Lung cancer patients had the highest levels of MCC, multimorbidity, and frailty. There was a positive association between all three measures and a greater hazard of death after adjusting for age, sex (colorectal and lung only), and stage. Breast cancer patients with 5+ comorbidities had an adjusted hazard ratio (aHR) of 1.63 (95% confidence interval [CI]: 1.38, 1.93), and those with mild frailty had an aHR of 3.38 (95% CI; 2.12, 5.41). The C statistics for breast cancer were 0.79, 0.78, and 0.79 for the MCC, MWI, and CFI respectively. Similarly, lung cancer patients who were moderately or severely frail had an aHR of 1.82 (95% CI: 1.53, 2.18) while prostate cancer patients had an aHR of 3.39 (95% CI: 2.12, 5.41) and colorectal cancer patients had an aHR of 4.51 (95% CI: 3.23, 6.29). Model performance was nearly identical across the MCC, multimorbidity, and frailty models within cancer type. The models performed best for prostate and breast cancer, and notably worse for lung cancer. The frailty models showed the greatest separation in unadjusted survival curves.
The MCC, multimorbidity, and frailty indices performed similarly well in predicting mortality among a large cohort of older cancer patients. However, there were notable differences by cancer type. This work highlights that although model performance is similar, frailty may serve as a clearer indicator in risk stratification of geriatric oncology patients than simple MCCs or multimorbidity.
多种慢性疾病(MCC)、多种合并症和虚弱的高发率可能会影响老年癌症患者的治疗和预后。本研究的目的是使用三种概念上不同的发病率衡量标准来检查这些衡量标准与死亡率之间的关联。
使用医疗保险索赔数据与 2012-2016 年俄亥俄州癌症发病率监测系统相关联,我们确定了患有乳腺癌、结直肠癌、肺癌或前列腺癌的初发癌症部位的老年人(n=29,140)。我们使用索赔数据来确定他们的 Elixhauser 合并症、多重合并症加权指数(MWI)和索赔虚弱指数(CFI),分别作为 MCC、多种合并症和虚弱的衡量标准。我们使用 Cox 比例风险模型来检查这些措施与诊断后生存时间之间的关联。

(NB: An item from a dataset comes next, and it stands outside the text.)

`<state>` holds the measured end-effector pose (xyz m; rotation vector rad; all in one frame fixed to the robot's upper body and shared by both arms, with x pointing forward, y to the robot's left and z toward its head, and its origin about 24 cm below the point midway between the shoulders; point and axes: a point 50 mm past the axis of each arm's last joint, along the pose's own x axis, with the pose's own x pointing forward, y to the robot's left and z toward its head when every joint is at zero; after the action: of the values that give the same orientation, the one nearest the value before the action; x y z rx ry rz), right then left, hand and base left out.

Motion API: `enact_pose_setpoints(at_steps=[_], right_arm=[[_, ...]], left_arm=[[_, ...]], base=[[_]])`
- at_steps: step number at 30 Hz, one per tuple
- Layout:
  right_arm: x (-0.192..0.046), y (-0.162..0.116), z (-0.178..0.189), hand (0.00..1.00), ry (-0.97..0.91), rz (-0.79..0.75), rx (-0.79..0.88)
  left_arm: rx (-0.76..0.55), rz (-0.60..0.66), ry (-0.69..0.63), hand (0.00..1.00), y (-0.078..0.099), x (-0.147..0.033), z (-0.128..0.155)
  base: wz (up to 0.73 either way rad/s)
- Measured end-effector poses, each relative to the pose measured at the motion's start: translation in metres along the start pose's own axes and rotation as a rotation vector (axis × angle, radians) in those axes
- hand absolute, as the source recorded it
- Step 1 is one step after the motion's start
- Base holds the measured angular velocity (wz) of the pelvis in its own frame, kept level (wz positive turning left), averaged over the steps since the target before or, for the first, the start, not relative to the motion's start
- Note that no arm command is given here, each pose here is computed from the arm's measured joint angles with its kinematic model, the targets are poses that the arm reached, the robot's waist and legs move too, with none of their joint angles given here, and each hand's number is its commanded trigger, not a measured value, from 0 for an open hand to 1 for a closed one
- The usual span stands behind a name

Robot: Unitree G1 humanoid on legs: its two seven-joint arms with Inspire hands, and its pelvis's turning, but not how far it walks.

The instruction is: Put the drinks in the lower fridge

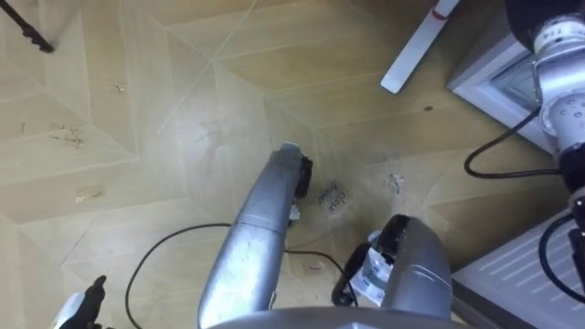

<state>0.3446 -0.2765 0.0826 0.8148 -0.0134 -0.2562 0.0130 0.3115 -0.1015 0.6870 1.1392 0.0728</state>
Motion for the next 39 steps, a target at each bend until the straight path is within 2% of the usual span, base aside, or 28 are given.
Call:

肺癌患者的 MCC、多种合并症和虚弱程度最高。在调整年龄、性别(仅结直肠癌和肺癌)和阶段后,所有三种措施与死亡风险增加呈正相关。患有 5 种以上合并症的乳腺癌患者的调整后危险比(aHR)为 1.63(95%置信区间[CI]:1.38,1.93),患有轻度虚弱的患者的 aHR 为 3.38(95% CI;2.12,5.41)。乳腺癌的 C 统计量分别为 MCC、MWI 和 CFI 的 0.79、0.78 和 0.79。同样,中度或重度虚弱的肺癌患者的 aHR 为 1.82(95% CI:1.53,2.18),而前列腺癌患者的 aHR 为 3.39(95% CI:1.53,2.18),结直肠癌患者的 aHR 为 4.51(95% CI:3.23,6.29)。在癌症类型内,MCC、多种合并症和虚弱模型的模型性能几乎相同。该模型在前列腺癌和乳腺癌中的性能最好,而在肺癌中的性能明显更差。虚弱模型在未经调整的生存曲线中显示出最大的分离。
在一个大型老年癌症患者队列中,MCC、多种合并症和虚弱指数在预测死亡率方面表现相似。然而,癌症类型之间存在显著差异。这项工作强调,尽管模型性能相似,但在老年肿瘤患者的风险分层中,虚弱可能比简单的 MCC 或多种合并症更能清晰地指示。